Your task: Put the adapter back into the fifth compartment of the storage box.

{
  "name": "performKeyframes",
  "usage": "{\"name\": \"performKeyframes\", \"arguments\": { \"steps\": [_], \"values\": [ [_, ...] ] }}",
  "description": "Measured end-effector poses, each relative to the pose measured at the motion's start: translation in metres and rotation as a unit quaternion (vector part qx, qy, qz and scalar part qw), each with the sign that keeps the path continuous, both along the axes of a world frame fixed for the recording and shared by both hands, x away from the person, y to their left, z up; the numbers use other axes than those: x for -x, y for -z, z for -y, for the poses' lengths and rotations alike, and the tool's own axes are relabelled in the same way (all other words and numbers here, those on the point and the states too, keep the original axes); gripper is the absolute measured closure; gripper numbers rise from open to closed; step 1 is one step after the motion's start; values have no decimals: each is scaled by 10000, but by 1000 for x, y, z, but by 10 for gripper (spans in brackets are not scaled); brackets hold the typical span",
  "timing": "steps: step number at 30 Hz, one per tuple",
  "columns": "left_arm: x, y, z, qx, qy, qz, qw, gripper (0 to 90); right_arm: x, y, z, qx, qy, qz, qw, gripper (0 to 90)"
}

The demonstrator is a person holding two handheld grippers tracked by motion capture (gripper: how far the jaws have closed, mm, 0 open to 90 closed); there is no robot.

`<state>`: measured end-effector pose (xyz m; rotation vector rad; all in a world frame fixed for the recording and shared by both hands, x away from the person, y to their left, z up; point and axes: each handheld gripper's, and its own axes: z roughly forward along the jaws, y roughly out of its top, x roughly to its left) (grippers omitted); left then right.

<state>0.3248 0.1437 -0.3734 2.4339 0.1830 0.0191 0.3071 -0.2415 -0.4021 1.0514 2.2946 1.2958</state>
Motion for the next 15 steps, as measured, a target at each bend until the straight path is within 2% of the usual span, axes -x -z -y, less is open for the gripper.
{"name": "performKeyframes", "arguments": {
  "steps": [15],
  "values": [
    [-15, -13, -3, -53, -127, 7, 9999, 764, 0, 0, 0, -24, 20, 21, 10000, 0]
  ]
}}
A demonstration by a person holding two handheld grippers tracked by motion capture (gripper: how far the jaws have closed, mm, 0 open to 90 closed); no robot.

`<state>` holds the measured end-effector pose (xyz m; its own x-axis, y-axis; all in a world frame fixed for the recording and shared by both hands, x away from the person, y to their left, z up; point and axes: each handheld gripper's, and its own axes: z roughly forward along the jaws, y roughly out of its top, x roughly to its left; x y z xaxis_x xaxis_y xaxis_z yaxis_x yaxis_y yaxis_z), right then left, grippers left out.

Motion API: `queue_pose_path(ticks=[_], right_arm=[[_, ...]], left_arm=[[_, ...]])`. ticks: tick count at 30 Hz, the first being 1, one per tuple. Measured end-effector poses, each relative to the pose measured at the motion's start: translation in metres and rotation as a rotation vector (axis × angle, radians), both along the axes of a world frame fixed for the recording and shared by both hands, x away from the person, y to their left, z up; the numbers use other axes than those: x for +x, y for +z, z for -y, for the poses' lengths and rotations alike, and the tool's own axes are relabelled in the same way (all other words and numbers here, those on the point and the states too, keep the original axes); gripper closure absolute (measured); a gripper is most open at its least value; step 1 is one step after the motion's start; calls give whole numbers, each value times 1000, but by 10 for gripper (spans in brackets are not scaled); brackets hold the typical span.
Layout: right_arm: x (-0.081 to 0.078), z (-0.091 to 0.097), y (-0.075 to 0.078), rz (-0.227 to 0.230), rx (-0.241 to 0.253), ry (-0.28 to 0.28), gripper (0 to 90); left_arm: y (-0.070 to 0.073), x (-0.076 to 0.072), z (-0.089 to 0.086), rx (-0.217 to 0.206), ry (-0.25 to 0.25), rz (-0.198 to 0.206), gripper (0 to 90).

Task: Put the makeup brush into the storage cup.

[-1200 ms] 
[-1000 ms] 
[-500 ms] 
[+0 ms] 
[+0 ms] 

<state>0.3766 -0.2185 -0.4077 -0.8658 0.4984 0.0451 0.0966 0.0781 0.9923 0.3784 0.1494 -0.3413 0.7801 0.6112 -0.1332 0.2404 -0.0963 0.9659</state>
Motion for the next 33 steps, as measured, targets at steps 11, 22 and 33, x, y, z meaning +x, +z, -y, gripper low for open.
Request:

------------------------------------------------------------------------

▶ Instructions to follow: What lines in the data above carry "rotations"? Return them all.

▶ Task response:
  "description": "Measured end-effector poses, each relative to the pose measured at the motion's start: translation in metres and rotation as a unit quaternion (vector part qx, qy, qz and scalar part qw), each with the sign that keeps the path continuous, both along the axes of a world frame fixed for the recording and shared by both hands, x away from the person, y to their left, z up; the numbers use other axes than those: x for -x, y for -z, z for -y, for the poses' lengths and rotations alike, and the tool's own axes are relabelled in the same way (all other words and numbers here, those on the point and the states too, keep the original axes); gripper is the absolute measured closure; gripper numbers rise from open to closed; step 1 is one step after the motion's start; values have no decimals: each is scaled by 10000, but by 1000 for x, y, z, but by 10 for gripper (spans in brackets are not scaled); brackets hold the typical span",
Motion API: `queue_pose_path(ticks=[_], right_arm=[[_, ...]], left_arm=[[_, ...]])`. ticks: tick count at 30 Hz, the first being 1, one per tuple. Measured end-effector poses, each relative to the pose measured at the motion's start: translation in metres and rotation as a rotation vector (axis × angle, radians), both along the axes of a world frame fixed for the recording and shared by both hands, x away from the person, y to their left, z up; the numbers use other axes than those: x for +x, y for +z, z for -y, for the poses' lengths and rotations alike, and the tool's own axes are relabelled in the same way (all other words and numbers here, those on the point and the states too, keep the original axes); gripper closure absolute (measured); a gripper is most open at its least value; step 1 is one step after the motion's start; calls give whole numbers, each value times 1000, but by 10 for gripper (spans in brackets are not scaled); brackets hold the typical span.

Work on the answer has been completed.